Israel slams US for allowing Iran to violate sanctions
An Israeli official alerted the US government of the purchase; “Unfortunately, the deal still went through and there was no success in preventing it.”
A senior Israeli official took a swipe at Washington on Tuesday over Iran’s purchase of second-hand civilian aircraft, saying the acquisition violated US sanctions and went ahead despite a tip-off from Israel.
Iranian Transport Minister Abbas Akhoondi was quoted on May 11 by the Iranian Students News Agency as saying Tehran bought 15 used commercial planes in the last three months.

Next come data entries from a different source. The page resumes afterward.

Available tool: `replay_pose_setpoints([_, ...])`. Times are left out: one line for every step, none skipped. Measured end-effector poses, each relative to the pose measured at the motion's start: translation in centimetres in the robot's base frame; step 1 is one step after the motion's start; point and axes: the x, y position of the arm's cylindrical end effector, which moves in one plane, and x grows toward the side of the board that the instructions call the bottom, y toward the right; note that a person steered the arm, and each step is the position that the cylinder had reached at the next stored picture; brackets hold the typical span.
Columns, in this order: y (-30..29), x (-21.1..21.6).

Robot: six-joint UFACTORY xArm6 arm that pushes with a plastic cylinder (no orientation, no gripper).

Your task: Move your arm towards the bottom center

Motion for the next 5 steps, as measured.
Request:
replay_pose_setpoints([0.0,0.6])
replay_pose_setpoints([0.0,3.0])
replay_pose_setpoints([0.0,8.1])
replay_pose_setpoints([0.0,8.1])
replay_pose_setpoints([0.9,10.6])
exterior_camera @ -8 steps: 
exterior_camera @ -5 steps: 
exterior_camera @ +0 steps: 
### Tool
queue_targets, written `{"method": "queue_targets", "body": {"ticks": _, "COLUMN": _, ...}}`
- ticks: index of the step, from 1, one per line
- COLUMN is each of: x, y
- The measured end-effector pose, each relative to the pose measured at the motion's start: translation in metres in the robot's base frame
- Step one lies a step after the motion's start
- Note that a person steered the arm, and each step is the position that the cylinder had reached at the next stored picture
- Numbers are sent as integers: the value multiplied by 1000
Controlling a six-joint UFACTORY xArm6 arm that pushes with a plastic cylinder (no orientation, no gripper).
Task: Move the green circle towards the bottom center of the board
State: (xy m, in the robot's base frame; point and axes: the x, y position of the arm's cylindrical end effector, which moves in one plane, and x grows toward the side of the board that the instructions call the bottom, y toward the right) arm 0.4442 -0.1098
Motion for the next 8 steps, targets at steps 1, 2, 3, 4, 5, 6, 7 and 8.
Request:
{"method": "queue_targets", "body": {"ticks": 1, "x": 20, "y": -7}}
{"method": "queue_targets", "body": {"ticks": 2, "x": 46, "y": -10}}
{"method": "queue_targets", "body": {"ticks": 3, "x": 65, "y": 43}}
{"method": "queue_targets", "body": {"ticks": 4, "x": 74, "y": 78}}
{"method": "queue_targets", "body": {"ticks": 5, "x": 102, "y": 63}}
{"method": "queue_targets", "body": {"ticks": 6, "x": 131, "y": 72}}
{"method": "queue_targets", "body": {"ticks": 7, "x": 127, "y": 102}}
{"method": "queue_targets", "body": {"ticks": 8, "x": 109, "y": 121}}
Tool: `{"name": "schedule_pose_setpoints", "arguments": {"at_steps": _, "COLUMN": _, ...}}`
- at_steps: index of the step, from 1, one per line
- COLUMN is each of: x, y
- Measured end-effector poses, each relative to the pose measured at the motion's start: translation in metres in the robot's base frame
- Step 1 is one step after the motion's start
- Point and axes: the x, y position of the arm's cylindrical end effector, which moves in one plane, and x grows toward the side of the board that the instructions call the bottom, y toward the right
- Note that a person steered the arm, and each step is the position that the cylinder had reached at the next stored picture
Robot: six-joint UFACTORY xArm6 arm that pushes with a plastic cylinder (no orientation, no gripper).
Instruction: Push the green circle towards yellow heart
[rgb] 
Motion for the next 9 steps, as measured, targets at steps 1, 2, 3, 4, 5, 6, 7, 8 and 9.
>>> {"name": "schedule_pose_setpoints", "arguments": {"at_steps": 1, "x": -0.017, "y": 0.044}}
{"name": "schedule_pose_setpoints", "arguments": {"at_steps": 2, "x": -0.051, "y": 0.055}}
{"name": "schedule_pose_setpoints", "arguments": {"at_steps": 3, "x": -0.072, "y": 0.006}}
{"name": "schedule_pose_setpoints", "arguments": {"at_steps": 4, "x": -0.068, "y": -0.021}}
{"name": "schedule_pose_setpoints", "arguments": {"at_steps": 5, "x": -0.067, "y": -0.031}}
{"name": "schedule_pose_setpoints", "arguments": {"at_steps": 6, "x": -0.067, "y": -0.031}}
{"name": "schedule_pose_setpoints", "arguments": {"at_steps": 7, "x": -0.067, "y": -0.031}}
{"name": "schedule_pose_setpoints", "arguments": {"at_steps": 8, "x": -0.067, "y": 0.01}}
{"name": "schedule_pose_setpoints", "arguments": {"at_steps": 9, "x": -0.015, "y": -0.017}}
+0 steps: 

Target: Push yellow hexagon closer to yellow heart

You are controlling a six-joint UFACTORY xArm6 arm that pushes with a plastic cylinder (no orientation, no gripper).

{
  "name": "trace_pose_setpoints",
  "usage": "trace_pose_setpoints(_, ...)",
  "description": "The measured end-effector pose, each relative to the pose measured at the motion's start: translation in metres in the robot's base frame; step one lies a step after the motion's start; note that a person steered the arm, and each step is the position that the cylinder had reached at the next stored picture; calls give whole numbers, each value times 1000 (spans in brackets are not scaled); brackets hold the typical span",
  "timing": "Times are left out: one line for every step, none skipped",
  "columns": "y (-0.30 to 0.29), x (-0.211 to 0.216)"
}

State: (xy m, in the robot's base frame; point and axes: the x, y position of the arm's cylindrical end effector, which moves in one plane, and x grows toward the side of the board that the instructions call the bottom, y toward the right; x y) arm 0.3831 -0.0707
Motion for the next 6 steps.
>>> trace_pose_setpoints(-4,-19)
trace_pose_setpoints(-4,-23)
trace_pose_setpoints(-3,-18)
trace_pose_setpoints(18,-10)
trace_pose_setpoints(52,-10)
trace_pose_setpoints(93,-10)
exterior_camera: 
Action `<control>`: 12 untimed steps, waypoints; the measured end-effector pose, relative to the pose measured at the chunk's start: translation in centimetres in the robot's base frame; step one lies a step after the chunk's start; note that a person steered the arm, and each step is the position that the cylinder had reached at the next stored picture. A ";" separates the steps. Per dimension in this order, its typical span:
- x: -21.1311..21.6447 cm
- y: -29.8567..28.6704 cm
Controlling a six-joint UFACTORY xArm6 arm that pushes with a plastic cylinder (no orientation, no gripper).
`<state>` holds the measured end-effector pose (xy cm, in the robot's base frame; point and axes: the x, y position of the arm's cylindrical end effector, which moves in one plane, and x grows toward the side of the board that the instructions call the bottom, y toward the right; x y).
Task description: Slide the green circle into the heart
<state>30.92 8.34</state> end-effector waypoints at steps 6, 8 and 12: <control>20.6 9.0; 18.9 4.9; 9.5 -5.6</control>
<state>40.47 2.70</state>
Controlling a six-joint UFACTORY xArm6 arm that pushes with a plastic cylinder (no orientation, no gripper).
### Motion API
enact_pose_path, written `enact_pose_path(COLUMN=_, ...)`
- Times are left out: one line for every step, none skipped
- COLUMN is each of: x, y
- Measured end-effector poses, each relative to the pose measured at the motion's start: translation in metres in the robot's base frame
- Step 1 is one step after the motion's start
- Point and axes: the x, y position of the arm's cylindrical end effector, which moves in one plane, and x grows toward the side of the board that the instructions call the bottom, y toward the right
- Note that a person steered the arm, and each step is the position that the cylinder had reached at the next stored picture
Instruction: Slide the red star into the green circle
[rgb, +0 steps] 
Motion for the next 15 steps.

He did not say who sold them or how they had been acquired.
A long-standing ban on the export of aircraft spare parts to Iran was eased under an interim nuclear deal between Tehran and world powers in late 2013, but the US sanctions regime continues to restrict sales of planes.
“Israel learned from intelligence sources about this very significant breach of the sanctions in advance of it occurring,” the Israeli official, speaking on condition of anonymity, told Reuters.
“We flagged the issue to the US administration,” the official said. “Unfortunately, the deal still went through and there was no success in preventing it.”
US and Iranian officials could not immediately be reached for comment.
The Israeli official’s comments portray the United States as being lax in enforcing current economic restrictions even as it promises to reimpose them if Iran fails to honor terms of a nuclear deal now under negotiation with six world powers including Washington.
Israel, Iran’s arch regional adversary, says Tehran cannot be trusted to honor such an agreement.
The official said the aircraft were sold to an airline that had been blacklisted by the United States “because of its involvement with the Iranian Revolutionary Guards” and Lebanon’s Hezbollah guerrillas. The official did not name the company.
But the Iranian state news agency IRNA said on May 12 that Iran’s Mahan Air — which is blacklisted by Washington — recently acquired nine used Airbus commercial aircraft. IRNA did not identify the seller.
London’s Financial Times reported last week the deal was brokered through a complex series of arrangements with apparently unwitting companies across Europe.
The US Commerce Department first blacklisted Mahan Air in 2008 after it found that the firm had imported three Boeing Co 747 jumbo jets into Iran without US authorization.
The US Treasury Department has also accused Mahan Air of ferrying troops, equipment and weapons to support the government of President Bashar Assad in Syria’s civil war.
The United States, Britain, China, France, Russia and Germany, are in the midst of negotiations with Tehran to finalize a deal by June 30 aimed at preventing Iran from using its nuclear energy program to develop atomic weapons, in exchange for an easing of sanctions.
Iran denies Western suspicions of seeking to develop a nuclear weapons capability, saying it is enriching uranium only for civilian atomic power.